=== Description of the task ===
Your task is to extract the lines from the one holding "tag the copper" through the end of the material. Set them down exactly and add nothing.
━━━━━━
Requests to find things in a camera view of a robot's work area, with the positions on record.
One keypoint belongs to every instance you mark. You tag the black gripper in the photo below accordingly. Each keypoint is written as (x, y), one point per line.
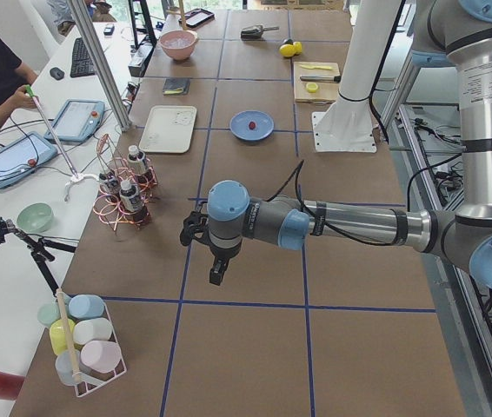
(222, 255)

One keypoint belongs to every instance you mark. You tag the blue plate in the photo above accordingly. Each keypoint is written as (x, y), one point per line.
(238, 125)

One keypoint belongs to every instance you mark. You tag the bottle with white cap lower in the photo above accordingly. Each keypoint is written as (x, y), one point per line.
(132, 201)

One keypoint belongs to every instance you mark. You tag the bottle with white cap left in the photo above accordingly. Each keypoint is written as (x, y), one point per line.
(137, 161)

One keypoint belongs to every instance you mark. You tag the cream bear tray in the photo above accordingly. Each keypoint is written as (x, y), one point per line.
(168, 129)

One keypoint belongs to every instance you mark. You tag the blue cup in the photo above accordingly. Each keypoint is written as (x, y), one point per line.
(84, 307)

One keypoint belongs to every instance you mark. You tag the grey yellow folded cloth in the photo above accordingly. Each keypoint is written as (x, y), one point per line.
(176, 86)

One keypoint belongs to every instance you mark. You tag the white cup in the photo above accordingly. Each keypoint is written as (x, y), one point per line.
(97, 329)

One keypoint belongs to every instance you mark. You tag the blue teach pendant far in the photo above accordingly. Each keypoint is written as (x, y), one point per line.
(78, 120)

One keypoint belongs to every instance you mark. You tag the blue teach pendant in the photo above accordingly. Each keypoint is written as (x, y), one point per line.
(20, 158)
(78, 120)

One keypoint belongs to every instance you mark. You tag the pink cup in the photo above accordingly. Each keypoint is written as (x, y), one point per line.
(101, 356)

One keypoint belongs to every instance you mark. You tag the mint green bowl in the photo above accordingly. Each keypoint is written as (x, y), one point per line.
(35, 218)

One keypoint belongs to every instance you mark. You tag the yellow cup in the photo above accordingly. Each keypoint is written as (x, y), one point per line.
(57, 337)

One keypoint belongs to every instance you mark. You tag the wooden cutting board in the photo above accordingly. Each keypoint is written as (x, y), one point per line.
(327, 93)

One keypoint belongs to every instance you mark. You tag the pink bowl with ice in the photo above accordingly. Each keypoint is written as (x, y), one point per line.
(179, 44)

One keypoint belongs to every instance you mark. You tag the steel cylinder with black cap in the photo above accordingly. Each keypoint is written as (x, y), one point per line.
(321, 79)

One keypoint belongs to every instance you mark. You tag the black keyboard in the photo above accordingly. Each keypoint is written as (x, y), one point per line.
(81, 62)

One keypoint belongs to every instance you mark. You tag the yellow lemon round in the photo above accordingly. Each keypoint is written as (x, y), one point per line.
(287, 50)

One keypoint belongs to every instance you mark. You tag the blue teach pendant near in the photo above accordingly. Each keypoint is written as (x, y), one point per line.
(20, 158)

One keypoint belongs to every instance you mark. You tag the steel scoop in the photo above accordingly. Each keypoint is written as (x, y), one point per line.
(255, 32)

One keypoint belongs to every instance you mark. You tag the yellow plastic knife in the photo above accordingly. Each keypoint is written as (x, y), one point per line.
(315, 67)

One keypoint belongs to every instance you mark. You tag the yellow lemon oblong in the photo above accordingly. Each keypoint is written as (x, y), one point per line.
(298, 47)

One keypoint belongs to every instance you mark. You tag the black computer mouse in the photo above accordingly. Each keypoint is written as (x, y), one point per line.
(56, 73)

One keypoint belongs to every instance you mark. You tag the copper wire bottle rack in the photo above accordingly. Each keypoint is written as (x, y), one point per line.
(113, 213)

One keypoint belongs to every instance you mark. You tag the white wire cup rack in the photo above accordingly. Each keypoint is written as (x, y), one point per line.
(70, 370)

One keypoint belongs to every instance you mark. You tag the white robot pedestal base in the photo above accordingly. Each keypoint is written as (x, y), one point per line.
(347, 126)

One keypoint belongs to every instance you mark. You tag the aluminium frame post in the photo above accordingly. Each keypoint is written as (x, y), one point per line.
(91, 40)
━━━━━━
=== Task output ===
One keypoint belongs to every instance you mark. You tag the copper wire bottle rack in the photo above accordingly. Each keypoint is written as (x, y), one point per line.
(113, 213)

One keypoint belongs to every instance you mark. You tag the white wire cup rack in the photo above accordingly. Each keypoint is written as (x, y), one point per line.
(70, 370)

One keypoint belongs to every instance you mark. You tag the white robot pedestal base in the photo above accordingly. Each keypoint is written as (x, y), one point per line.
(347, 126)

One keypoint belongs to every instance you mark. You tag the aluminium frame post in the photo above accordingly. Each keypoint is written as (x, y), one point per line.
(91, 40)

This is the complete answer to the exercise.